DATA SECTION Start Marker
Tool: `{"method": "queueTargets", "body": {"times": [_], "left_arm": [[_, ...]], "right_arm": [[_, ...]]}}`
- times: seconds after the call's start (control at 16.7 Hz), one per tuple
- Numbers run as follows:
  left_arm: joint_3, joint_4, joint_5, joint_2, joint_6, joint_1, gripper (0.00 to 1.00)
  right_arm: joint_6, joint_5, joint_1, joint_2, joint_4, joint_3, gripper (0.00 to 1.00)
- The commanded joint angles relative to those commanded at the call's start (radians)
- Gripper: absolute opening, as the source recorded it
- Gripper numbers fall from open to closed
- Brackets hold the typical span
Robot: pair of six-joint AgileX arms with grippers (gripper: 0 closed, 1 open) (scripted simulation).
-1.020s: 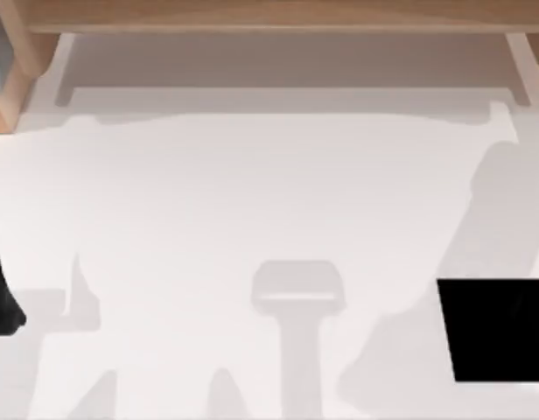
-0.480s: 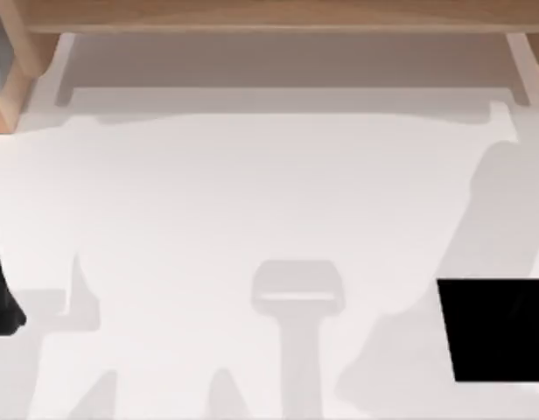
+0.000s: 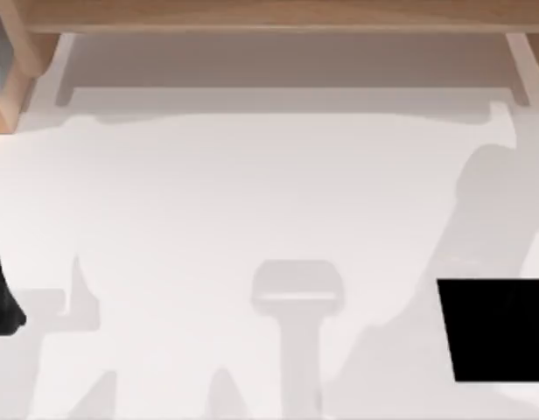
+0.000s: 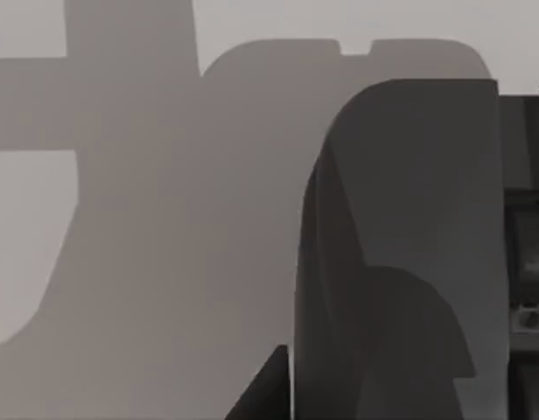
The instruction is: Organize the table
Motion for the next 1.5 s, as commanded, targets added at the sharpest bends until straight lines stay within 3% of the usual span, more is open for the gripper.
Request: {"method": "queueTargets", "body": {"times": [0.48,1.02,1.5], "left_arm": [[0.000,0.000,0.000,0.000,0.000,0.000,1.00],[0.000,0.000,0.000,0.000,0.000,0.000,1.00],[0.000,0.000,0.000,0.000,0.000,0.000,1.00]], "right_arm": [[0.132,0.072,0.064,-0.333,0.069,-0.213,0.00],[0.407,0.111,0.372,-0.720,0.267,-0.699,0.00],[0.628,0.091,0.622,-0.898,0.421,-1.205,0.00]]}}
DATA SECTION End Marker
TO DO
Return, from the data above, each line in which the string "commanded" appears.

SOLUTION FOR THIS PROBLEM
- The commanded joint angles relative to those commanded at the call's start (radians)
Motion for the next 1.5 s, as commanded, targets added at the sharpest bends until straight lines stay within 3% of the usual span, more is open for the gripper.

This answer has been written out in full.